Notice of Pre-AIA or AIA Status
The present application, filed on or after March 16, 2013, is being examined under the first inventor to file provisions of the AIA .
DETAILED ACTION
The Amendments filed on 4/2/2026 has been received and entered.
Claims 1-16 are pending. Claims 1-11 and 14-16 are examined on the merits. Claims 12-13 are withdrawn.
There is no 101 rejection because the decellularized nuclear pulposus of the intervertebral disc of the fetus of a vertebrate animal has markedly different characteristic different from a cell that has a nucleus.
The text of those sections of Title 35, U.S. Code not included in this action can be found in a prior Office action.
Any rejection not reiterated below are hereby withdrawn.
Election/Restrictions
Applicant’s election without traverse of Group I (Claims 1-11 and 14-16), the species hydrogel, in the reply filed on June 16, 2025 is acknowledged.
Claims 12-13 are withdrawn from further consideration pursuant to 37 CFR 1.142(b) as being drawn to a nonelected group, there being no allowable generic or linking claim. Election was made without traverse in the reply filed on June 16, 2025.
Information Disclosure Statement
The information disclosure statement (IDS) submitted on 6/9/22 is in compliance with the provisions of 37 CFR 1.97. Accordingly, the information disclosure statement is being considered by the examiner.
Response to Amendment
Claim Rejections - 35 USC § 112
The following is a quotation of 35 U.S.C. 112(b):
(b) CONCLUSION.—The specification shall conclude with one or more claims particularly pointing out and distinctly claiming the subject matter which the inventor or a joint inventor regards as the invention.

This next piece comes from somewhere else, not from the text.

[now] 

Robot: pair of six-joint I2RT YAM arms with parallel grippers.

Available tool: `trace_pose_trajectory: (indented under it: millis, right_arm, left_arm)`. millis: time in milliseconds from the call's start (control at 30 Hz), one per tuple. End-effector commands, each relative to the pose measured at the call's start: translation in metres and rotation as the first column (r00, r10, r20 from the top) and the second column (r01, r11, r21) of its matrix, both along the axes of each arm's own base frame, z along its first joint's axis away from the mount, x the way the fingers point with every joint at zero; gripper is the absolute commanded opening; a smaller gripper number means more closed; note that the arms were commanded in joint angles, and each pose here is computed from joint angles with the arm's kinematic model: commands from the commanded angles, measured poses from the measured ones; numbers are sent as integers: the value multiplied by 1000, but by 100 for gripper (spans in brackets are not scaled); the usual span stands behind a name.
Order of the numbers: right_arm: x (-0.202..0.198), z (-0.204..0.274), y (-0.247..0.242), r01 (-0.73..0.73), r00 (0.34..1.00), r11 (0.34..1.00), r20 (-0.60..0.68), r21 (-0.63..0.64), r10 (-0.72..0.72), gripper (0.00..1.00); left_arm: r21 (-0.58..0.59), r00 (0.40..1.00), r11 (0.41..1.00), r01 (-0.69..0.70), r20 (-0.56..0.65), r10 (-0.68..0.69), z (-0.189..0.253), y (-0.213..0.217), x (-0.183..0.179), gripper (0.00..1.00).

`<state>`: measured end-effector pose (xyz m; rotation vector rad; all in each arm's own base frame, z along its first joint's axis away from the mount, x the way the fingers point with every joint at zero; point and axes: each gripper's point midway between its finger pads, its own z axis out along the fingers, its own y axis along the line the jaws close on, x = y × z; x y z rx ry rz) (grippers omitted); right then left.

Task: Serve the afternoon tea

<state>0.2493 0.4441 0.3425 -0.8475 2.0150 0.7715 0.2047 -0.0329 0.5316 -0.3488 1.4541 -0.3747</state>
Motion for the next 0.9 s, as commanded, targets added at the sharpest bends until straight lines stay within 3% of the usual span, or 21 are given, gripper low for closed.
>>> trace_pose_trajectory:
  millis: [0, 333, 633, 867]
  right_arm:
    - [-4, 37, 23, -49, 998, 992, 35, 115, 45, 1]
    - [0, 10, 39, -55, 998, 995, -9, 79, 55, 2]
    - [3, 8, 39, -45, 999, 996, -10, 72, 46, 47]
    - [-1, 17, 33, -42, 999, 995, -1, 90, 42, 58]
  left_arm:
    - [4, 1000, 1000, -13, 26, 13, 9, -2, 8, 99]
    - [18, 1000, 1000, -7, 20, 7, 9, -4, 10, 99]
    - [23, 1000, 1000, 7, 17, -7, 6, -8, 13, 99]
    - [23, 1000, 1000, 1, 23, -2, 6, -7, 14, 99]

The following is a quotation of 35 U.S.C. 112 (pre-AIA ), second paragraph:
The specification shall conclude with one or more claims particularly pointing out and distinctly claiming the subject matter which the applicant regards as his invention.
Claims 6, 10, and 11 are rejected under 35 U.S.C. 112(b) or 35 U.S.C. 112 (pre-AIA ), second paragraph, as being indefinite for failing to particularly point out and distinctly claim the subject matter which the inventor or a joint inventor (or for applications subject to pre-AIA 35 U.S.C. 112, the applicant), regards as the invention.
Claims 6, 10, and 11 contains “further comprising” language, which is indefinite because the language of Claim 1 is “consisting of”. Claims 6, 10, and 11 depends from Claim 1, which precludes other ingredients from being added to the composition. Please amend.
Claim Rejections - 35 USC § 103
The following is a quotation of 35 U.S.C. 103 which forms the basis for all obviousness rejections set forth in this Office action:
A patent for a claimed invention may not be obtained, notwithstanding that the claimed invention is not identically disclosed as set forth in section 102, if the differences between the claimed invention and the prior art are such that the claimed invention as a whole would have been obvious before the effective filing date of the claimed invention to a person having ordinary skill in the art to which the claimed invention pertains. Patentability shall not be negated by the manner in which the invention was made.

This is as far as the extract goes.